Notes on collection_fs.go (non-blockers)

Keeping a pointer to keepClient on every storedSegment seems to be a bit of memory bloat at the margins (increases struct size by 20% multiplied by many thousands of segments).

Would be nice to have comments describing the semantics of each field the on various struct definitons (for example, in storedSegment it's not clear what is the difference between "size" and "length").

Notes on DAV

dav:/c=2tlax-4zz18-vvda5amsqnv4bho/> propget .
Fetching properties for `.':
DAV: supportedlock = <DAV:lockentry xmlns:D='DAV:'><DAV:lockscope><DAV:exclusive></DAV:exclusive></DAV:lockscope><DAV:locktype><DAV:write></DAV:write></DAV:locktype></DAV:lockentry>
DAV: resourcetype = <DAV:collection xmlns:D='DAV:'></DAV:collection>
DAV: displayname = 
DAV: getlastmodified = Mon, 01 Jan 0001 00:00:00 GMT

getlastmodified is bogus, ought to be last_modified_at.

displayname property for collections should be the collection name.

doc.go:

// Keep-web provides read-only HTTP access to files stored in Keep. It

Should be updated for expanded WebDAV support.

Supposedly Windows can mount WebDAV resources. Have we tried it? I know customers requested something similar to arv-mount for Windows, and WebDAV could fulfill that (will probably need project browsing to satisfy that use case, though).

It works in GNOME 3 using the dav:// scheme. Gnome apps like GIMP can see it as a network drive and read/write files. Cool!

Dashes are being quoted unexpectedly. The file span 0:99:envvar-global.yml got turned into 0:99:envvar\055global.yml. It seems like the Python SDK doesn't de-quote this properly, so while it shows up correctly as "envvar-global.yml" in Workbench and WebDAV, it shows up as "envvar\055global.yml" in FUSE . While the Python SDK should be fixed, also consider limiting quoting to whitespace (\040) to avoid unnecessary backwards-incompatible behavior.

The "DELETE" method on a collection (by portable data hash) returns 204 (No content) which is interpreted as success.

Using "MOVE" on a collection by PDH returns 403 (Forbidden).

Using "COPY" on a collection by PDH returns 500 (Internal server error).

The above operations should return a consistent status code (403 or 405).

Should use Cache-control: immutable header for collections accessed by PDH (https://tools.ietf.org/html/rfc8246)

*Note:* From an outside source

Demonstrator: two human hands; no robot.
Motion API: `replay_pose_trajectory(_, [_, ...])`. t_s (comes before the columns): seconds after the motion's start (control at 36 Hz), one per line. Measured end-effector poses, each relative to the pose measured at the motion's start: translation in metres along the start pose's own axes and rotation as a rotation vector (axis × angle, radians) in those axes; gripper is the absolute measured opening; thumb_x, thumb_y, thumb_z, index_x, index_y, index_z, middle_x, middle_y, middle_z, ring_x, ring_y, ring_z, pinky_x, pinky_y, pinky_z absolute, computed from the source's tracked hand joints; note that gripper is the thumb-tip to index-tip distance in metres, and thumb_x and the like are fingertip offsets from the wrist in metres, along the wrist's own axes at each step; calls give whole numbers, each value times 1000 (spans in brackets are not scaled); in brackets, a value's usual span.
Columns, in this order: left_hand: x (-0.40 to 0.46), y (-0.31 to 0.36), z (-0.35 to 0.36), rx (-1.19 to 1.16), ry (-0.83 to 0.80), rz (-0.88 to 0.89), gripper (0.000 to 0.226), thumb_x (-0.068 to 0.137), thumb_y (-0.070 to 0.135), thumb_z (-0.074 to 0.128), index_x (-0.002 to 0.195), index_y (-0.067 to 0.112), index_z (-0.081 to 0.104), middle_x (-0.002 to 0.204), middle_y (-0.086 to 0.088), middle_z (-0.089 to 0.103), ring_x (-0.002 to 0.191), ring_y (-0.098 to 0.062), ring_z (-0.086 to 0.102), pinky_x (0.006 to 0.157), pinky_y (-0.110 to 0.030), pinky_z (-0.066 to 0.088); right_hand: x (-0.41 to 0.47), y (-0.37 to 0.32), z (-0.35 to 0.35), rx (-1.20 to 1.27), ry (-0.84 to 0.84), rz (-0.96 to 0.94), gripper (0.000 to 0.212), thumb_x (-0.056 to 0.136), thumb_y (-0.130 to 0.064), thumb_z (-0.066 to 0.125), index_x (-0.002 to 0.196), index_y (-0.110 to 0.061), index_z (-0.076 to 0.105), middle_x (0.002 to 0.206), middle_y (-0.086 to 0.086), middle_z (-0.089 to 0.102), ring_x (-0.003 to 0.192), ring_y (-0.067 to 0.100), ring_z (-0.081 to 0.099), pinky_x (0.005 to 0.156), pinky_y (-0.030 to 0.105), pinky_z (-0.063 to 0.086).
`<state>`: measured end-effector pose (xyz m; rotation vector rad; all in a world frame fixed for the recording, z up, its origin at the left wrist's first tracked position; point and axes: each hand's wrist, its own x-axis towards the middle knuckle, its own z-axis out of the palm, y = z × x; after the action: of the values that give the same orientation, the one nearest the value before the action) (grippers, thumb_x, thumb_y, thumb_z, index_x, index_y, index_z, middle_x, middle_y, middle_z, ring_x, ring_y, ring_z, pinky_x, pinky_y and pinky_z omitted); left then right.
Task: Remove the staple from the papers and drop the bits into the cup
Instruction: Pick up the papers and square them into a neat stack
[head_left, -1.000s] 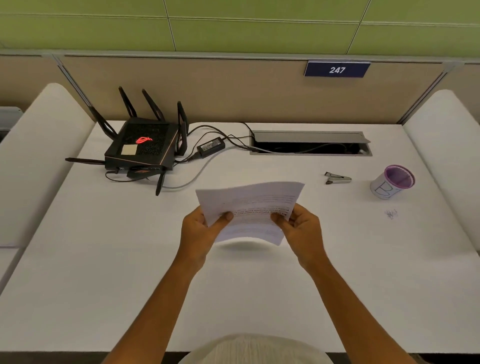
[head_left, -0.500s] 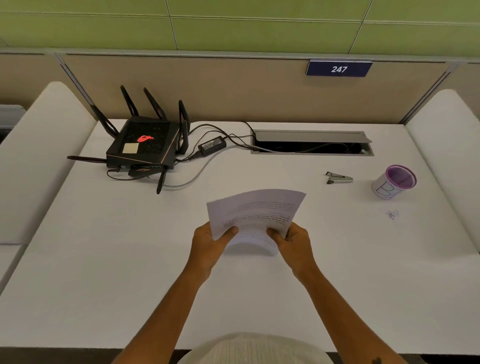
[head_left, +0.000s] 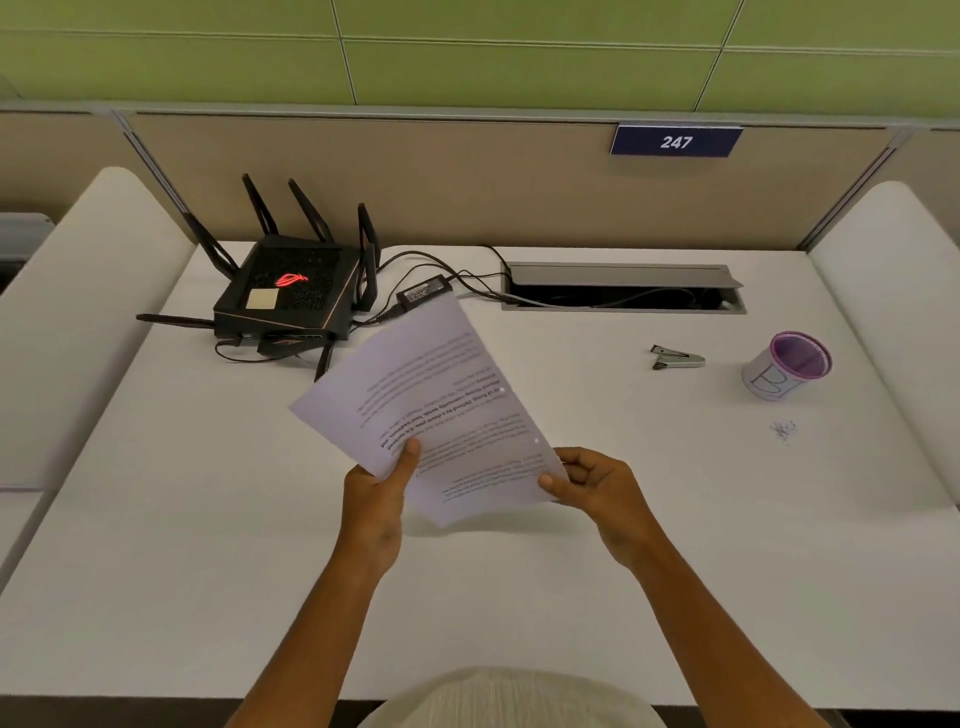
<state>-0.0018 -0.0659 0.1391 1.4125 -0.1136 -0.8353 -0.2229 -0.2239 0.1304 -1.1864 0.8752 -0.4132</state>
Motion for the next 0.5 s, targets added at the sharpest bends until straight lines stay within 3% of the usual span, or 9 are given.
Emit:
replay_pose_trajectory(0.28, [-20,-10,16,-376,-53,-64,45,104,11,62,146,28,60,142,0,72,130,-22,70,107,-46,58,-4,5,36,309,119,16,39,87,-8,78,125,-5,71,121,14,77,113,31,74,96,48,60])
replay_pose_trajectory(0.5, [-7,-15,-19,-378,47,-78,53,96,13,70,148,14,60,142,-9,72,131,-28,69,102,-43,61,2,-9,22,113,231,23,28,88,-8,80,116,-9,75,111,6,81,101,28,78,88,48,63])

#28 Updated by Peter Amstutz over 2 years ago

Tell me if I have correct understanding of the caching and flush behavior:

When requesting from the cache, get the collection record from API and determine the collection PDH. Then check if the collection PDH exists in the cache. If not, get the manifest by PDH and cache it.

On completion of a write operation to the local Collection object, send the updated manifest to the API server. The client request does not receive a response until both the write and update operations are complete.

On successful write, record the manifest text of the updated collection from the API server response and add a new cache entry.

The cache only saves manifest text. The collection is re-parsed on each operation.

If two concurrent operations write to the same collection, the second one is likely to step on the first one.

#29 Updated by Peter Amstutz over 2 years ago

When embedding the token into the URL, only /c=ID/t=TOKEN/PATH... is allowed. There was a request to support the swapped /t=TOKEN/c=ID/PATH... form as well to make it easier to construct URLs by concatenation.

#30 Updated by Tom Clegg over 2 years ago

Peter Amstutz wrote:

Keeping a pointer to keepClient on every storedSegment seems to be a bit of memory bloat at the margins (increases struct size by 20% multiplied by many thousands of segments).

Locators are typically ~100 bytes so this might be closer to 8%, but yes, it would be more efficient to pass that in ReadAt().

Would be nice to have comments describing the semantics of each field the on various struct definitons (for example, in storedSegment it's not clear what is the difference between "size" and "length").

Added some comments here. Probably lots of other places that would benefit from comments, too.

getlastmodified is bogus, ought to be last_modified_at.

Oops, I forgot to come back to that. Fixed.

displayname property for collections should be the collection name.

It is a conscious decision in the webdav library to return "" for the name of the top-level collection. I'm sure there's some way around it, but I wonder if we can leave it alone for now and revisit when we implement a project/collection hierarchy. The issue might just go away if the top-level is a virtual dir with by_id and stuff like that.

doc.go:

Should be updated for expanded WebDAV support.

Updated.

Supposedly Windows can mount WebDAV resources. Have we tried it?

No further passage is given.